Fall '13: Course Home Page

[ Home | Reading List | Schedule | Assignments ]
Overview, Syllabus, Structure

In this class, we will explore the broader theme of understanding the design principles for architecting software defined cloud for big data analytics. Of particular importance will be implication of various design choices on latency both between applications within the cloud and between external facing services and the users they serve. The goal is to touch upon relevant dimensions in the design space ranging from networking, storage, virtualization, and big data application frameworks to security and reliability.

Toward this goal, the class will cover key topics in big data analytics frameworks, Cloud systems, networking and security, such as the architecture of various Cloud computing frameworks; big data workload characteristics; popular and emerging storage paradigms; the internals of data center networks; the promise of, and challenges in, Software Defined Networking; state-of-the-art schemes for Cloud security and fault tolerance.
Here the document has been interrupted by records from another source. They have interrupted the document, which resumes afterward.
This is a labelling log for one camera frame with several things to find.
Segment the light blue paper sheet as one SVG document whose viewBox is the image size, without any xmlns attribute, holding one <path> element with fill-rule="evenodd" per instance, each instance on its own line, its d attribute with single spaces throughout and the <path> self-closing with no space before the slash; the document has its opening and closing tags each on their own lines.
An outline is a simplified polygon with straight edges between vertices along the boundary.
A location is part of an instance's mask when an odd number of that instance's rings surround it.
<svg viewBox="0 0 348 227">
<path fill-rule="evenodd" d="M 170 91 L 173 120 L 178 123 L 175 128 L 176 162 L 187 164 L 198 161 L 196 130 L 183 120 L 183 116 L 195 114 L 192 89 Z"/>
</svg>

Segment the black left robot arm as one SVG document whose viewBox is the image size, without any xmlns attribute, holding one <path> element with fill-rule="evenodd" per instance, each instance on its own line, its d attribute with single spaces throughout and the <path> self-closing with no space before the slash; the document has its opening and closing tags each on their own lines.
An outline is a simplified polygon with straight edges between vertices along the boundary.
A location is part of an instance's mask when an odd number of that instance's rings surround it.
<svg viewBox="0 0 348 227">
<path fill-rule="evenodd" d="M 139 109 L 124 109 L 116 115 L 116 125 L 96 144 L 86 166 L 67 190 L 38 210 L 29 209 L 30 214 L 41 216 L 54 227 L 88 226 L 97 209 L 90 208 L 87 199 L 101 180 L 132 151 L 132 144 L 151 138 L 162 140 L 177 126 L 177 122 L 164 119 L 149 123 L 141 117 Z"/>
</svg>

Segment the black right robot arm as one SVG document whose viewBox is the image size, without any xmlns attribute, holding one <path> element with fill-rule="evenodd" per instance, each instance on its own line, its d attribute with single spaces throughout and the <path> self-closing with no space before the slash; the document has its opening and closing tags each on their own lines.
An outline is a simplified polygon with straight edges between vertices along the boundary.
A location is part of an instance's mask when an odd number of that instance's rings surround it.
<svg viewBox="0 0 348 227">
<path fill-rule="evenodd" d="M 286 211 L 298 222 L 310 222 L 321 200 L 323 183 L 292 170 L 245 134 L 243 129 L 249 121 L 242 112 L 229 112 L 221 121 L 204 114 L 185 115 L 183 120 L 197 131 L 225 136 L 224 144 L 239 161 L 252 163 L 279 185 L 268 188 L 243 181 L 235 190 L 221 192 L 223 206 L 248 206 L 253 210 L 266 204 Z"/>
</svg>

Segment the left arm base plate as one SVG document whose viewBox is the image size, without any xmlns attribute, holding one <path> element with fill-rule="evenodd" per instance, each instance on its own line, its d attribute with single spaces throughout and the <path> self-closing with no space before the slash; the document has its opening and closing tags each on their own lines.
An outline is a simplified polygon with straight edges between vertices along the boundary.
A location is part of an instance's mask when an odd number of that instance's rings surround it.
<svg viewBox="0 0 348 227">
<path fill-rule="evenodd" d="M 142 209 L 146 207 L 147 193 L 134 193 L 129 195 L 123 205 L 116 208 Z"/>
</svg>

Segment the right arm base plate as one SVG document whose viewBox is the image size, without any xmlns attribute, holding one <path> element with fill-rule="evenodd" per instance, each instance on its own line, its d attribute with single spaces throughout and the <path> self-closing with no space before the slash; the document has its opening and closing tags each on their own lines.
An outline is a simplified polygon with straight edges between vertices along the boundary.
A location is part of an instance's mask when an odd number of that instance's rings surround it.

The hope is to extract key lessons for designing infrastructure for big data at various points along the course.

Emphasis: The course is somewhat networks-oriented in that we will cover both network abstractions/related software systems, as well as "lower-level" issues such as hardware and impact of protocols. For other aspects, e.g., Big data applications, we will mainly discuss abstractions and related software design/implementation issues. Future versions of this class may place more emphasis on other aspects than networking.

Note that the list of topics covered is, of course, not complete; e.g., it does not include, e.g., core virtualization technologies and Cloud programming languages, both of which are central to software-defined clouds. These may be covered in detail in future special-topics classes.

Readings: The course will be paper reading-based. See the reading list here.

Project: While readings will cover the "theory" behind Infrastructure for Big Data Analytics, spanning 5-7 wks, will help students explore the "practical" side.



Admin Details

Course prerequisites: The prerequisites for this course are CS 114 and CS 214, or equivalent under-graduate courses. Both grads and undergrads are welcome to take this class. Feel free to talk to me first if you feel you may not be able to "handle" it.

Text: There is no required text for this course. The lectures will be based on discussing research papers. The entire paper reading list is available here.

Grading: The course project carries 40% of the grade. Final will count for 40% of the grade. Participation in class and on HotCRP reviews for 20% of the grade.

Class Time:MW 3:05PM to 4:30PM

Location: LSRC D106.

Instructor: Theophilus Benson
Email: tbenson@cs.duke.edu
Office: LSRC D342
Office Hours: 1:00pm-2:00pm, Monday and Wednesday. Also by appointment.